America’s youngest adults are members of Generation Z (1997–2012). Individuals born between 1997 and 2009 are now adults, meaning that just over half of all Gen Z Americans are 18 years old or older.
The 142-page State of the Bible USA 2023 reveals substantially more Gen Z adults who identify as Christians (58%), combining Catholic, Protestant, and “Other” Christian traditions. Agnostics, Atheists, and Nones are still in the minority. (34%)
Even though there is a decline among Bible reading among the group, more than half of 22–26 year-olds (52%) said “yes” to the statement, “The message of the Bible has transformed my life.” Among young Gen Z’ers (18 to 21), 49% answered “Yes” to the same statement.
This point is quite surprising since Gen Z has the lowest percentage of Bible users among the five generations that the study compared.
Gen Z has 30%, Millennials 33%, Gen X 39%, Boomers 46% and Elders 49%, when it comes to Bible and engagement, according to the study.
But there’s still hope, the ABS said. In its survey, the organization asked Non-Christians and Non-Practicing Christians if they’d accept an invitation from a Christian friend to: Watch a TV show about Jesus, Have dinner and discuss biblical things, Listen to a Christian podcast, or attend a Christian concert.
The responses from Gen Z Non-Christians were quite low, but among Non-Practicing Christians in Gen Z, they were quite high, according to the study.
- 41 percent likely to go to a concert
- 40 percent to stream a church service online
- 26 percent to watch a TV show or movie about Jesus
- 24 percent to listen to a Christian podcast
According to the ABS, the highest response among Gen Z Non-Christians (18%) was “Eat a meal in a group where biblical issues are discussed.”
“Gen Zers have been described as curious, digitally savvy, and advocates for change. We see all of this reflected in our research, but we also see a generation struggling to find their footing with faith,” American Bible Society’s Chief Ministry Insights Officer John Farquhar Plake, Ph.D., said in a statement.
“Scripture engagement rates for Gen Z have been on a steady decline over the past three years. Today, just one in ten Gen Z adults regularly engages with the Bible. However, this generation still shows significant interest in the Bible and the message of Jesus. Ministry leaders may be surprised to find how open Gen Z adults in their communities are to discussions about God’s Word. And if the trends we’re seeing continue—it’s crucial to be having those conversations now,” he added.
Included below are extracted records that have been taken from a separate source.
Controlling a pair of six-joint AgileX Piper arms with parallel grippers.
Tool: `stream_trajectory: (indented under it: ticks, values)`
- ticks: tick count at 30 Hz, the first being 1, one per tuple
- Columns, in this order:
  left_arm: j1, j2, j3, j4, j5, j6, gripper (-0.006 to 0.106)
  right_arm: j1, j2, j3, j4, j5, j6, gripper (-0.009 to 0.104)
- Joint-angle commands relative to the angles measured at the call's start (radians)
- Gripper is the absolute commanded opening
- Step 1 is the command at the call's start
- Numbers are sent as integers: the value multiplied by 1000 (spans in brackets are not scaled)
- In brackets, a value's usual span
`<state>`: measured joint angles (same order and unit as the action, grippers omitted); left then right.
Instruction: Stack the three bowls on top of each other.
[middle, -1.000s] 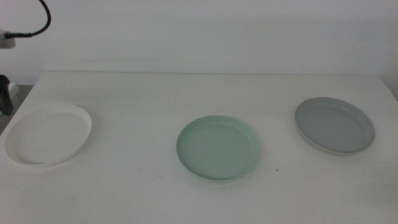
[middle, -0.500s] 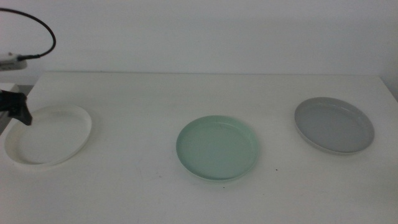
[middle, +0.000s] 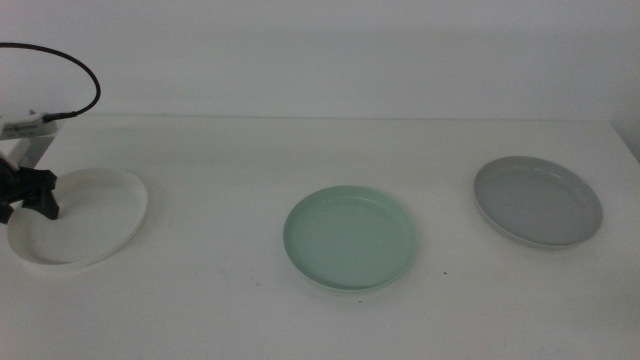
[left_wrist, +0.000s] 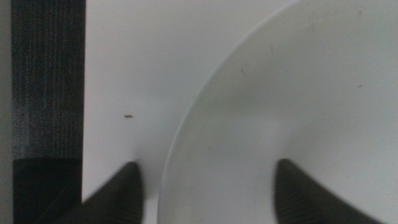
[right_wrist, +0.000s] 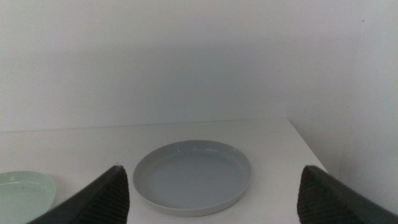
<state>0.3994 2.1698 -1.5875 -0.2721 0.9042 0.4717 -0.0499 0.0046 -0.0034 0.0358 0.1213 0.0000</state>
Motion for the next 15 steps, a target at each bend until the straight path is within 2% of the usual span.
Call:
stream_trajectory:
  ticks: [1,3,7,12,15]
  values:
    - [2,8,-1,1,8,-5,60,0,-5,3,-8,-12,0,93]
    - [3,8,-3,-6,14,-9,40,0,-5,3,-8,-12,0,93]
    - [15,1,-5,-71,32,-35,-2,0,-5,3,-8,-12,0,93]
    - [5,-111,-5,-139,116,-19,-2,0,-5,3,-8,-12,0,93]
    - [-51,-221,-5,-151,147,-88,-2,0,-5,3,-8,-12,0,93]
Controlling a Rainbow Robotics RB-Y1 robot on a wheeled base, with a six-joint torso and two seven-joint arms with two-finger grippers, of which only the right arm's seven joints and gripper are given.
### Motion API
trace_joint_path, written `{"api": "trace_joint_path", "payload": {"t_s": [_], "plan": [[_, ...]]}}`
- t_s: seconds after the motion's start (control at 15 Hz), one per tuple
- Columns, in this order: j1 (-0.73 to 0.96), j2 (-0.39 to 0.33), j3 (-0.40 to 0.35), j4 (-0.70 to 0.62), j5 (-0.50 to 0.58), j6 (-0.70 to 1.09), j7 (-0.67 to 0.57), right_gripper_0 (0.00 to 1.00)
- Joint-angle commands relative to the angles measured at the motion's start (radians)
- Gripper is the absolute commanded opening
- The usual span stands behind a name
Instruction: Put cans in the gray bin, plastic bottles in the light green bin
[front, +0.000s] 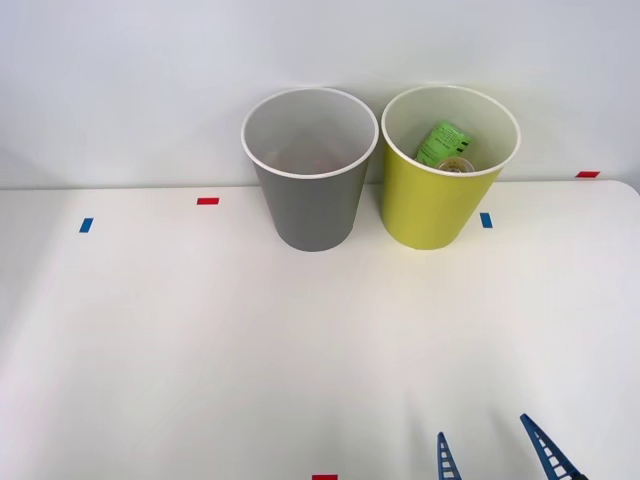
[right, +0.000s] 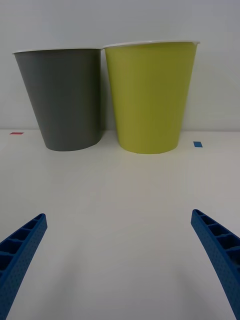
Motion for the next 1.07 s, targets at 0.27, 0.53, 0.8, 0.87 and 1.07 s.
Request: {"api": "trace_joint_path", "payload": {"t_s": [0.27, 0.53, 0.8, 0.87, 1.07], "plan": [[0.0, 0.0, 0.0, 0.0, 0.0, 0.0, 0.0, 1.0], [0.0, 0.0, 0.0, 0.0, 0.0, 0.0, 0.0, 1.0], [0.0, 0.0, 0.0, 0.0, 0.0, 0.0, 0.0, 1.0], [0.0, 0.0, 0.0, 0.0, 0.0, 0.0, 0.0, 1.0], [0.0, 0.0, 0.0, 0.0, 0.0, 0.0, 0.0, 1.0]]}}
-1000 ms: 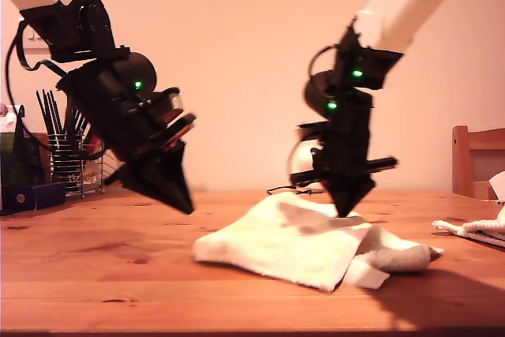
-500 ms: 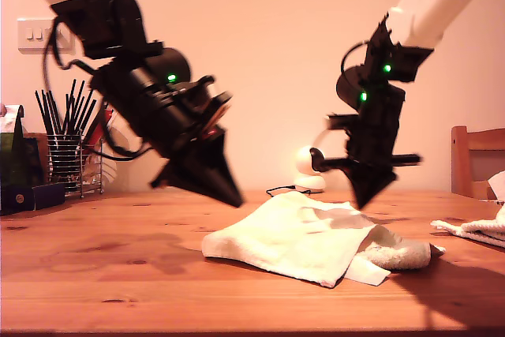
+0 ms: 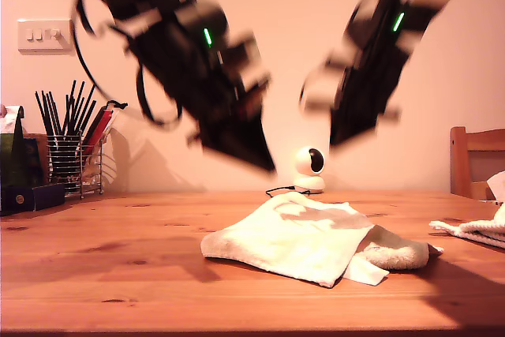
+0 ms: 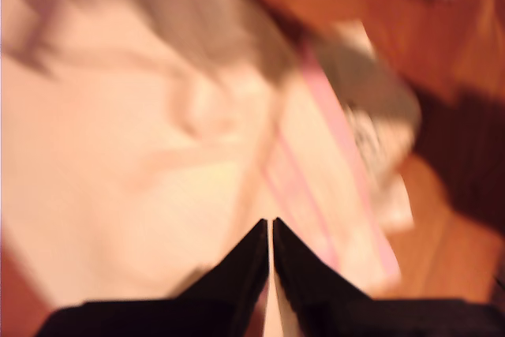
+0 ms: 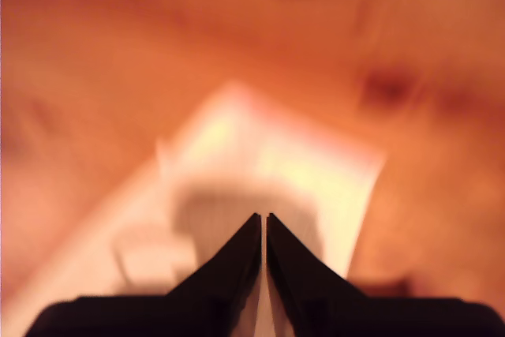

The ABS study was conducted in English and was presented both online and via telephone to NORC’s AmeriSpeak® Panel, using a 18-minute questionnaire. The study produced 2,761 responses from a representative sample of adults 18 and older within all 50 states and the District of Columbia. Data were collected from January 5–30, 2023. The margin of error for a sample of this size is ±2.59 percent at 95 percent.
The last four more chapters of the report (September, October, November, and December) will be released each month by the ABS. The subjects include, The Bible and Behavior, Technology and the Bible, Giving It All, and Year in Review.